BANDA ACEH – Calon gubernur Aceh periode 2017-2022 diharapkan tidak membuat gaduh masyarakat dengan klaim yang dibuat, karena hal ini dapat menganggu masyarakat. Siapapun yang terpilih nanti untuk menjadi Gubernur Aceh, maka pihak yang kalah harus menerima kekalahan.
Demikian kata Kordinator Political club prodi Ilmu Politik FISIP Unsyiah, Munawwar, 20 Februari 2017. Menurutnya, mekanisme yang ditempuh untuk mengasilkan satu pasangan yang terpilih, sudah sesuai konstitusi Negara Kesatuan Republik Indonesia, yaitu melalui pemilihan secara langsung dan pasangan yang terpilih ini merupakan pilihan masyarakat Aceh.

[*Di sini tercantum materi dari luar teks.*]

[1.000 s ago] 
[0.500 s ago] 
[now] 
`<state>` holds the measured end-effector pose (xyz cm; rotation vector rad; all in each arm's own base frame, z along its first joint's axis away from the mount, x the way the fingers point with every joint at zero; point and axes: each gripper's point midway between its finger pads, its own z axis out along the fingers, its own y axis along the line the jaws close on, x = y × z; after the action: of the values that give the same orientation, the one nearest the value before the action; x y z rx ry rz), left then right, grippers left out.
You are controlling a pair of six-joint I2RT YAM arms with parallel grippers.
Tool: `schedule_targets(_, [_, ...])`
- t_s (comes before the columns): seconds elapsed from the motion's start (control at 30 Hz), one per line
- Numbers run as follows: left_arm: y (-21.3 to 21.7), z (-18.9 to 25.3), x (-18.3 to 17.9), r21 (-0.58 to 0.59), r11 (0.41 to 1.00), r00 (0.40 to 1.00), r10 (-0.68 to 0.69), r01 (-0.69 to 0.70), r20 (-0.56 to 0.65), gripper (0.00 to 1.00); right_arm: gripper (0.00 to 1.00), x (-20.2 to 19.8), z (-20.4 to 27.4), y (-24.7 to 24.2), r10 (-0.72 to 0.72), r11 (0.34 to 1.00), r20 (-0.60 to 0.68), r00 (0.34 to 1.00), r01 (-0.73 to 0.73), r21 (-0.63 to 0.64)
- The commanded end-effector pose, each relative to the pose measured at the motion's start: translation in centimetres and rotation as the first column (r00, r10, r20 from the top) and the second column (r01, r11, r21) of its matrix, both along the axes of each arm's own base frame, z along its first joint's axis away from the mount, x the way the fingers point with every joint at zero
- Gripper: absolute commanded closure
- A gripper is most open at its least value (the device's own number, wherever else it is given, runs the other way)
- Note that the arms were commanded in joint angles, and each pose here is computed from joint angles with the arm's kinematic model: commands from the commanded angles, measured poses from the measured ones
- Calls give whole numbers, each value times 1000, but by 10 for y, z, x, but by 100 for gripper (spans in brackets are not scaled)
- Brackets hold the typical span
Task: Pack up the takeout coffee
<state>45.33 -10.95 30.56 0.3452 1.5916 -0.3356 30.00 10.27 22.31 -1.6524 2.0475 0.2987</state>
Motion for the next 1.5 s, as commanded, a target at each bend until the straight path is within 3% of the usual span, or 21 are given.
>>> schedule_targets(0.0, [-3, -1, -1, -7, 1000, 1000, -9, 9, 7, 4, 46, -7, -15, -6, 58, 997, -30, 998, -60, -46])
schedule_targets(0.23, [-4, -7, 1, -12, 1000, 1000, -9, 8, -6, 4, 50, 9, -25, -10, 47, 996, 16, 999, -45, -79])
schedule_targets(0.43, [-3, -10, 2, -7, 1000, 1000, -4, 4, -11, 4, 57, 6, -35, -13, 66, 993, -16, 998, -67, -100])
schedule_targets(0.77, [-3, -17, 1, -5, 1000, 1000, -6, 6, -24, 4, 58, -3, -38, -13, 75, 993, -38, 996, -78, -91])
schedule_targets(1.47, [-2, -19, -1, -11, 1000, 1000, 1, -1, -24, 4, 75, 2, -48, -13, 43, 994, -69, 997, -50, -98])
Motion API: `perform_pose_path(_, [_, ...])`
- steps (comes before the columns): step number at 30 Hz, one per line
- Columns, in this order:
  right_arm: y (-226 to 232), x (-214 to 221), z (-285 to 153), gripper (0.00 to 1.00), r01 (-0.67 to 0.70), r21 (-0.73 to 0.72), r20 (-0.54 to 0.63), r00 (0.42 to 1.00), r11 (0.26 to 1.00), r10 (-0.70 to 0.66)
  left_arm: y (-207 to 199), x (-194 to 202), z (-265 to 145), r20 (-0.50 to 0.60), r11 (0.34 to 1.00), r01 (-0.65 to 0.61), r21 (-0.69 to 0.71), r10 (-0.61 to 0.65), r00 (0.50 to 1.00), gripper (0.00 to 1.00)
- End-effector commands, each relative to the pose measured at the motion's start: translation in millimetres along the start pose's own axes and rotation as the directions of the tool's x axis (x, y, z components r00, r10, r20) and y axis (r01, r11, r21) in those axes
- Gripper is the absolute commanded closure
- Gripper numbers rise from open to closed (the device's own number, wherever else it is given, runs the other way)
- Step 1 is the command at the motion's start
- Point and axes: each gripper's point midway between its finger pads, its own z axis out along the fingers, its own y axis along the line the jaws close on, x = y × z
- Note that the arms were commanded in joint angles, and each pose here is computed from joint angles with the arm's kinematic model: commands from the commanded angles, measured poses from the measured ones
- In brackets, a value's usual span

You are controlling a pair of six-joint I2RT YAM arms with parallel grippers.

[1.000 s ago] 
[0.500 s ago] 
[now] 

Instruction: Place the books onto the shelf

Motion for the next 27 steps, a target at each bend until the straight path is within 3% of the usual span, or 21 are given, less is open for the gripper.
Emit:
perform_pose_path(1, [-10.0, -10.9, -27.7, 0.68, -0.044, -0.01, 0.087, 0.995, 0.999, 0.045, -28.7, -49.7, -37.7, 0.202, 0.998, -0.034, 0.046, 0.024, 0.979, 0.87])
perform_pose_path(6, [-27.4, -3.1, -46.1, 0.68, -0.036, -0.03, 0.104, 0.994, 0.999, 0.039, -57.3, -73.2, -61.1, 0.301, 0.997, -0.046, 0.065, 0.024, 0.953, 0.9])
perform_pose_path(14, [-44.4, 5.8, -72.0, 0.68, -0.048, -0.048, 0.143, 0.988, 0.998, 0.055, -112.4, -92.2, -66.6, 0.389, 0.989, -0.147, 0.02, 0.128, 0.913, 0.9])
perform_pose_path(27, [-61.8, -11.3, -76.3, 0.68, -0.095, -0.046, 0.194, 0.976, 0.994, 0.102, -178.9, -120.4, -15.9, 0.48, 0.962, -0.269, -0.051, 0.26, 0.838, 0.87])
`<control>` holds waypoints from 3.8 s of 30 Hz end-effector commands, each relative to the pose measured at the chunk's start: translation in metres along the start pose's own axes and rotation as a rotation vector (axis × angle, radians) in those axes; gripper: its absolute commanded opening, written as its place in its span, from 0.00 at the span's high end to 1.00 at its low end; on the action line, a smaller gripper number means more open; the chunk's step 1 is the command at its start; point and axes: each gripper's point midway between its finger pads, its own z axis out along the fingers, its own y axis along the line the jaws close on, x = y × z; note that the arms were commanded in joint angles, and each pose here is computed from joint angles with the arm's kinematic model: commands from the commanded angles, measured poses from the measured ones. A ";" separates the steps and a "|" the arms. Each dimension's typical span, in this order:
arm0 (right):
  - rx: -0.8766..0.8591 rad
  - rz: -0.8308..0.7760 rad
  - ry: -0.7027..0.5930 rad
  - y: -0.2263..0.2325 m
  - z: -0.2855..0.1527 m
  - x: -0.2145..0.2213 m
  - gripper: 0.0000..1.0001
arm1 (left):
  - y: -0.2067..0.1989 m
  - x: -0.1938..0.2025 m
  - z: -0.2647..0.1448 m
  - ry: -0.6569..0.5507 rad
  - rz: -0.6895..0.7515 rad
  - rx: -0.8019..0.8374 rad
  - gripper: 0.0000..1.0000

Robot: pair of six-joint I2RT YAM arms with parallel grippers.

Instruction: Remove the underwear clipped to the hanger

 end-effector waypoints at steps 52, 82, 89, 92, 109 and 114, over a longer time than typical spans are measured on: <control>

“Keenam pasangan kandidat Gubernur Aceh merupakan sosok-sosok yang luar biasa, yang memiliki dedikasi tinggi agar masyarakat Aceh menjadi lebih baik, kendati demikian pasangan yang kalah tidak boleh berkecil hati, karena pada dasarnya mereka juga masih memiliki peluang untuk melaksanakan pengabdian walaupun bukan melalui prodesur kepimpinan untuk menjadi orang nomor satu di Aceh,” katanya, dalam siaran pers.